Intrahepatic Transposition of Bile Ducts

1Department of Anatomy, Medical Faculty, University Tuzla, 75000 Tuzla, Bosnia and Herzegovina
2Department of Histology and Embriology, Medical Faculty, University Tuzla, 75000 Tuzla, Bosnia and Herzegovina
3Department of Anatomy, Helth Faculty University Zenica, 75000 Tuzla, Bosnia and Herzegovina

Received 5 January 2012; Accepted 6 February 2012

Academic Editor: B. Ali-El-Dein

Copyright © 2012 Jasmin Delić et al. This is an open access article distributed under the Creative Commons Attribution License, which permits unrestricted use, distribution, and reproduction in any medium, provided the original work is properly cited.
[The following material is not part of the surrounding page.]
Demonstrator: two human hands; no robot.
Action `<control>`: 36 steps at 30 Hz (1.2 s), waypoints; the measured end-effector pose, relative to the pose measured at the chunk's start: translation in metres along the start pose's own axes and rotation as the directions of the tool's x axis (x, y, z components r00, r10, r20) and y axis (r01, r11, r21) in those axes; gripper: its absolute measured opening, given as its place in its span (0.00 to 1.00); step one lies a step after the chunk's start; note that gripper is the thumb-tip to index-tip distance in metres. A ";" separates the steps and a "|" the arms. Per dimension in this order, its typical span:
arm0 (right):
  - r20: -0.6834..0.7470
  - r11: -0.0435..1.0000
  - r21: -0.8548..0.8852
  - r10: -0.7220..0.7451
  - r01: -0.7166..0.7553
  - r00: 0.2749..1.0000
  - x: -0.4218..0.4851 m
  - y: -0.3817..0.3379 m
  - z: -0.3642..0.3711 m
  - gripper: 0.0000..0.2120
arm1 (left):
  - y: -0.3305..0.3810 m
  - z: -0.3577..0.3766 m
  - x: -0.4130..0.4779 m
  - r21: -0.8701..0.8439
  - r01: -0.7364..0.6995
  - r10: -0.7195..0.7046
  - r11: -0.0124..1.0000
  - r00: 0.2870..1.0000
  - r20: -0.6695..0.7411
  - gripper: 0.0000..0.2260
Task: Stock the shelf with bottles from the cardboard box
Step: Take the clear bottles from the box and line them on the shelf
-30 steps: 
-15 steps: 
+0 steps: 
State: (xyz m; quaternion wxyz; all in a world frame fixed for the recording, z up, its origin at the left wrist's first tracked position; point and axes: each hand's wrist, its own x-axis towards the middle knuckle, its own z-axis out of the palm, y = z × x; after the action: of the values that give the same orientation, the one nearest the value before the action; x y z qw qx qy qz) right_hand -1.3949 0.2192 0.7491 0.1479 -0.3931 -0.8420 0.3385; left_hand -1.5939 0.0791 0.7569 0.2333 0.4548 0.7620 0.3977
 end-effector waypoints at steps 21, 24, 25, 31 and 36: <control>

Objective. To describe the intrahepatic bile duct transposition (anatomical variation occurring in intrahepatic ducts) and to determine the frequency of this variation. Material and Methods. The researches were performed randomly on 100 livers of adults, both sexes. Main research methods were anatomical macrodissection. As a criterion for determination of variations in some parts of bile tree, we used the classification of Segmentatio hepatis according to Couinaud (1957) according to Terminologia Anatomica, Thieme Stuugart: Federative Committee on Anatomical Terminology, 1988. Results. Intrahepatic transposition of bile ducts was found in two cases (2%), out of total examined cases (100): right-left transposition (right segmental bile duct, originating from the segment VIII, joins the left liver duct-ductus hepaticus sinister) and left-right intrahepatic transposition (left segmental bile duct originating from the segment IV ends in right liver duct-ductus hepaticus dexter). Conclusion. Safety and success in liver transplantation to great extent depends on knowledge of anatomy and some common embryological anomalies in bile tree. Variations in bile tree were found in 24–43% of cases, out of which 1–22% are the variations of intrahepatic bile ducts. Therefore, good knowledge on ductal anatomy enables good planning, safe performance of therapeutic and operative procedures, and decreases the risk of intraoperative and postoperative complications.